▸ EXERCISE DESCRIPTION:
Reproduce every entry exactly as written.

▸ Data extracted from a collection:

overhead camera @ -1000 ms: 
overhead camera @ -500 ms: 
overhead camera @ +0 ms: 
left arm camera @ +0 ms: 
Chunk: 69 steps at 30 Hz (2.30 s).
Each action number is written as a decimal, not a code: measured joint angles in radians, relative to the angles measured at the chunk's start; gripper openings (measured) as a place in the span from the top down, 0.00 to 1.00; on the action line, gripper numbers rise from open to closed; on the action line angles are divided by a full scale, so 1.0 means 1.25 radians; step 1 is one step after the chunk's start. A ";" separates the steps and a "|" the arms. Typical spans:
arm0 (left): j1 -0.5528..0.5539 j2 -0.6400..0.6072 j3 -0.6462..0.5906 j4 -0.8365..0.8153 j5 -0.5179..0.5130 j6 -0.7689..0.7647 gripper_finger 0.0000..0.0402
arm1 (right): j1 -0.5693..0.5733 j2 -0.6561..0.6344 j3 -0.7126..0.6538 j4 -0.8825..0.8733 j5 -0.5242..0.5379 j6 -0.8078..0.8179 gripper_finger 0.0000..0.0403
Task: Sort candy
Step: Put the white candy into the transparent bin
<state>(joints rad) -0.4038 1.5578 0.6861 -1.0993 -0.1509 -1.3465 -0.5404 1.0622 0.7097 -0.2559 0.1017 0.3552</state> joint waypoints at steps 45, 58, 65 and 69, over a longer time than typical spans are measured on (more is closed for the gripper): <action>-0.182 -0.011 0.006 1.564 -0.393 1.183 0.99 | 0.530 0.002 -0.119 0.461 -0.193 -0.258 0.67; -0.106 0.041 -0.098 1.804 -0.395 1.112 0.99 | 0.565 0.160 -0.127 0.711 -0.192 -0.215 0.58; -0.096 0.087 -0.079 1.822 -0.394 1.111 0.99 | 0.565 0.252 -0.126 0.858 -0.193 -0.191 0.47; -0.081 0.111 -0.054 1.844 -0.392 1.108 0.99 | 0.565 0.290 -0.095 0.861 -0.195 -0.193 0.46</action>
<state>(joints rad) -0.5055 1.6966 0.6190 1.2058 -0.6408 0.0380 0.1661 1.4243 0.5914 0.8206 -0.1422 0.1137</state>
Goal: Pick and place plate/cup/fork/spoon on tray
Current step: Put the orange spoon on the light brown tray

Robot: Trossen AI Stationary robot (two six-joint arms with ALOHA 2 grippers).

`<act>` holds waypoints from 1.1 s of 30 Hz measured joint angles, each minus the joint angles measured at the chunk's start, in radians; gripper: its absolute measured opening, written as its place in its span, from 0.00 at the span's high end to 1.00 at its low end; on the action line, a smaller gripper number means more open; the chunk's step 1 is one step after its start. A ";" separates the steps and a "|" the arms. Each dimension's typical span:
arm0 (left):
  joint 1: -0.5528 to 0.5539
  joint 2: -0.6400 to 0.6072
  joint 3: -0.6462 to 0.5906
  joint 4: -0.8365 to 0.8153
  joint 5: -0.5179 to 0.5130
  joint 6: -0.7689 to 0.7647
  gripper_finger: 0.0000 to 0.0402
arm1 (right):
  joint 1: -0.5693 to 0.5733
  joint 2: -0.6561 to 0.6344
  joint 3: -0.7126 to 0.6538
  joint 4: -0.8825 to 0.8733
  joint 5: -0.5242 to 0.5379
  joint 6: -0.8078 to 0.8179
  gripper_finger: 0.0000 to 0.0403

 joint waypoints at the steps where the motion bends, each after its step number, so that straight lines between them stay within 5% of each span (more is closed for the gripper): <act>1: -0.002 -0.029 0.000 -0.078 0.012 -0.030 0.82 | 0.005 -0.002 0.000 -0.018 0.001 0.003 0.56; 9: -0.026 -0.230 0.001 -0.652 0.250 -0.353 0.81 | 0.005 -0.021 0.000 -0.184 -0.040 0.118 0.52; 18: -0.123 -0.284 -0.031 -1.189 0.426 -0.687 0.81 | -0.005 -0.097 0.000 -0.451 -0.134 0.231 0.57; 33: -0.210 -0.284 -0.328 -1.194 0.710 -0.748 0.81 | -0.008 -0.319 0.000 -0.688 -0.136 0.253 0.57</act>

▸ YOUR SOLUTION:
overhead camera @ -1000 ms: 
overhead camera @ -500 ms: 
overhead camera @ +0 ms: 
left arm camera @ +0 ms: 
Chunk: 69 steps at 30 Hz (2.30 s).
Each action number is written as a decimal, not a code: measured joint angles in radians, relative to the angles measured at the chunk's start; gripper openings (measured) as a place in the span from the top down, 0.00 to 1.00; on the action line, gripper numbers rise from open to closed; on the action line angles are divided by a full scale, so 1.0 means 1.25 radians; step 1 is one step after the chunk's start. A ";" separates the steps and a "|" the arms. Typical spans:
arm0 (left): j1 -0.5528..0.5539 j2 -0.6400..0.6072 j3 -0.6462..0.5906 j4 -0.8365..0.8153 j5 -0.5179..0.5130 j6 -0.7689..0.7647 gripper_finger 0.0000..0.0402
arm1 (right): j1 -0.5693..0.5733 j2 -0.6561..0.6344 j3 -0.7126..0.6538 j4 -0.8825..0.8733 j5 -0.5242..0.5379 j6 -0.8078..0.8179 gripper_finger 0.0000..0.0403
Task: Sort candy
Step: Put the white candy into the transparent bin
<state>(joints rad) -0.4038 1.5578 0.6861 -1.0993 -0.1509 -1.3465 -0.5404 1.0622 0.7097 -0.2559 0.1017 0.3552</state> joint waypoints at steps 45, 58, 65 and 69, over a longer time than typical spans are measured on (more is closed for the gripper): <action>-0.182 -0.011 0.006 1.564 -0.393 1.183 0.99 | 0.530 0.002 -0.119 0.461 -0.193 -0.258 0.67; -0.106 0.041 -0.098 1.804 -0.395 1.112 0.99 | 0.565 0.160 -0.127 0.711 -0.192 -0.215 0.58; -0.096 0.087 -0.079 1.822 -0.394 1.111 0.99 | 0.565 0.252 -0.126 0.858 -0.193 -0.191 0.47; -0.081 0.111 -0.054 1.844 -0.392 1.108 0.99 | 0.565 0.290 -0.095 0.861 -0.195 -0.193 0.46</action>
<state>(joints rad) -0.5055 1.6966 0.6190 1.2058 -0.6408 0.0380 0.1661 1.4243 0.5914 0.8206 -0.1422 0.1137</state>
Goal: Pick and place plate/cup/fork/spoon on tray
Current step: Put the orange spoon on the light brown tray

Robot: Trossen AI Stationary robot (two six-joint arms with ALOHA 2 grippers).

`<act>` holds waypoints from 1.1 s of 30 Hz measured joint angles, each minus the joint angles measured at the chunk's start, in radians; gripper: its absolute measured opening, written as its place in its span, from 0.00 at the span's high end to 1.00 at its low end; on the action line, a smaller gripper number means more open; the chunk's step 1 is one step after its start. A ";" separates the steps and a "|" the arms. Each dimension's typical span:
arm0 (left):
  joint 1: -0.5528 to 0.5539
  joint 2: -0.6400 to 0.6072
  joint 3: -0.6462 to 0.5906
  joint 4: -0.8365 to 0.8153
  joint 5: -0.5179 to 0.5130
  joint 6: -0.7689 to 0.7647
  gripper_finger: 0.0000 to 0.0402
arm1 (right):
  joint 1: -0.5693 to 0.5733
  joint 2: -0.6561 to 0.6344
  joint 3: -0.7126 to 0.6538
  joint 4: -0.8825 to 0.8733
  joint 5: -0.5242 to 0.5379
  joint 6: -0.8078 to 0.8179
  gripper_finger: 0.0000 to 0.0403

 joint waypoints at the steps where the motion bends, each after its step number, so that straight lines between them stay within 5% of each span (more is closed for the gripper): <act>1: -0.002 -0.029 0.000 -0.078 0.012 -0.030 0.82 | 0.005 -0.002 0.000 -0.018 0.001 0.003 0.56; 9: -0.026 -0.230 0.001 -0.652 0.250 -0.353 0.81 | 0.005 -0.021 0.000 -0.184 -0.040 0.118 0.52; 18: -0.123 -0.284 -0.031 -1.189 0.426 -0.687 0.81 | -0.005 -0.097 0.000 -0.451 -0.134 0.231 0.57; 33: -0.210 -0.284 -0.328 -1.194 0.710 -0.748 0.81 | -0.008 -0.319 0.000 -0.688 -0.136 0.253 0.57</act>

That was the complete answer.